Ever since the 2008 financial crisis populist political leaders, particularly in the West but increasingly also in emerging countries, “have made the WEF a symbol of inequality and rootless international capitalism”, said the Financial Times (FT).

Covid has further exacerbated global trends and cemented this criticism. In a report published to coincide with the start of this year’s forum, Oxfam claimed the richest 1% of people on Earth made almost two-thirds of the new wealth created since the pandemic began. Titled “Survival of the Richest”, its policy paper said the planet is facing a “polycrisis” of climate change, cost-of-living burdens, widespread hunger and an unprecedented decline in human development.

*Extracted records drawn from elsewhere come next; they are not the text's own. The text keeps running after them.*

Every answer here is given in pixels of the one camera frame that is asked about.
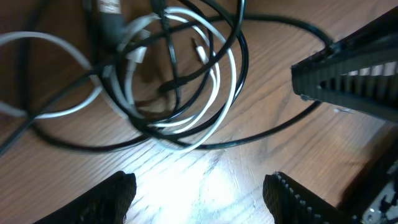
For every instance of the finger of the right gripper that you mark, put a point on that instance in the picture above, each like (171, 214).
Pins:
(361, 74)

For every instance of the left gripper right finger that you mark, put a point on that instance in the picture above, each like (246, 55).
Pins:
(290, 202)

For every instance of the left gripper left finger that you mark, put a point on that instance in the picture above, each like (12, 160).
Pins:
(107, 202)

Davos is also drawing fire from conservative commentators. Andrew Orlowski in The Telegraph said it is “a pity” that the “networking club has become the focus of so many wild conspiracy theories, for if you had to create a surreal comedy movie to discredit the modern progressive Left, it would look very much like The WEF: not only for its tedious wokery, but its absurdly tone-deaf pleas to surrender our personal property, and eat insects”.

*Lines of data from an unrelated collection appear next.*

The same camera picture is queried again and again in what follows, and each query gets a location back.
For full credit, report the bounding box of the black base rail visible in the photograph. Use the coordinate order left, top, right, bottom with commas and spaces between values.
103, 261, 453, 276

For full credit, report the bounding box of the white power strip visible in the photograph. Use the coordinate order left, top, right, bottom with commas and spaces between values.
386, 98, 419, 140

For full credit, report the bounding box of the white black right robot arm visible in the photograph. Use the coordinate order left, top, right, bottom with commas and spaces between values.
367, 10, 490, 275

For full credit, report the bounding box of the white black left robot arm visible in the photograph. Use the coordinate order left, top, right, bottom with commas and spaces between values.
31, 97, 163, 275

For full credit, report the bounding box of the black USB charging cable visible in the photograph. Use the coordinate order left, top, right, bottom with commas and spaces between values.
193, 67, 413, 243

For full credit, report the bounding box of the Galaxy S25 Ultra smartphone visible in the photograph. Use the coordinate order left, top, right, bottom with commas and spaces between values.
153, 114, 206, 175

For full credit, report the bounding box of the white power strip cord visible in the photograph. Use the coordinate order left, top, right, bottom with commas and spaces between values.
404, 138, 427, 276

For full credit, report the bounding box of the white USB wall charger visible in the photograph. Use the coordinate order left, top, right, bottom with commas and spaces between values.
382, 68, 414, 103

Long the target of anti-globalisation activists, “the idea that Davos is faintly toxic has gained ground” among mainstream leaders as well, said the FT.

US president Joe Biden and his G7 counterparts Xi Jinping, Emmanuel Macron, Rishi Sunak and newly re-elected Brazilian president Luiz Inácio Lula da Silva are all notably absent from this year’s gathering, while “some of the most prominent tech companies are dialing back their participation amid rounds of heavy layoffs”, claimed Politico.

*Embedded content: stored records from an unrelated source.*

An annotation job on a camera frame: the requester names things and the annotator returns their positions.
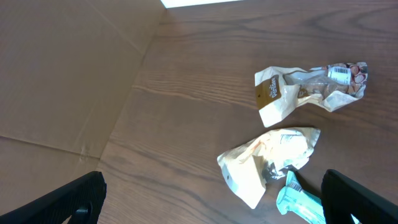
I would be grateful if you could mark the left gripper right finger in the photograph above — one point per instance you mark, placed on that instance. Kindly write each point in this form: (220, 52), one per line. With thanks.
(344, 199)

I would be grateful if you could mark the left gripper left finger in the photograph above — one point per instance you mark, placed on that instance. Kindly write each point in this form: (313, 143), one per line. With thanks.
(79, 201)

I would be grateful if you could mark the cream snack bag with barcode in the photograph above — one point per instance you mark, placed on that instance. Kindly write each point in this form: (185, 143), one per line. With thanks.
(279, 90)

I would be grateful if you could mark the teal snack wrapper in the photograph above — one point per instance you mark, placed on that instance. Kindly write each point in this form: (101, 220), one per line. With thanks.
(293, 198)

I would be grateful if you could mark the crumpled tan snack bag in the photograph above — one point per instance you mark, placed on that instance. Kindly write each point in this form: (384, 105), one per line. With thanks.
(249, 167)

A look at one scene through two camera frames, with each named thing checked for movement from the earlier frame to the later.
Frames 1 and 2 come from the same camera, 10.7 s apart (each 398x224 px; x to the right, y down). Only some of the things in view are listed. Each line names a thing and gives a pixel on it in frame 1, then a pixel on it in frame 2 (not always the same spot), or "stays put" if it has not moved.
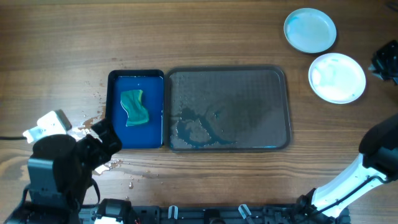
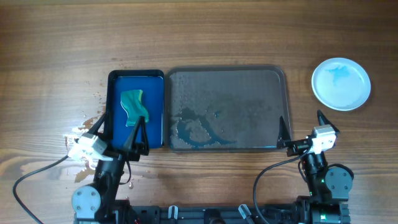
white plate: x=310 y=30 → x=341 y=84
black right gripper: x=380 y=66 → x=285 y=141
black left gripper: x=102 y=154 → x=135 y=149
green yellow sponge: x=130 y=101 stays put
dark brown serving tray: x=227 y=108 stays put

‘An end to the era of globalisation’

It has long been suggested that where Davos leads the world follows. This may have been true for much of the past 30 years, but its position as the standard-bearer for globalisation is now under threat. “The Covid-19 pandemic, growing US-China hostility and Russia’s invasion of Ukraine have led some politicians and experts to even speculate about ‘an end to the era of globalisation’, which began in earnest in the decade after the first Davos meeting in 1971,” said France 24.

The world has changed. The general move from “just in time” supply chain strategies to “just in case” anticipates further global emergencies ranging from future pandemics to extreme weather events that threaten food security and state-sponsored cyber-attacks targeting vital infrastructure that runs the modern economy.

The end of cheap money and return of tougher monetary policy in the form of higher interest rates in 2022 was “merely an adjunct to a bigger story”, said The Guardian’s economics editor, Larry Elliott: “the dawning of a new age of self-sufficiency caused in part by the legacy of the Covid-19 pandemic, in part by the impact of Russia’s invasion of Ukraine on energy prices, and in part by the growing rift between the US and China”.

While this form of deglobalisation “comes at a cost” he argued, leading to higher prices and stubbornly high inflation, “full-fat globalisation came at a cost, too.

“It is really no real surprise that the pendulum has swung in 2022, and will continue swinging. Nor is it a bad thing,” Elliott concluded.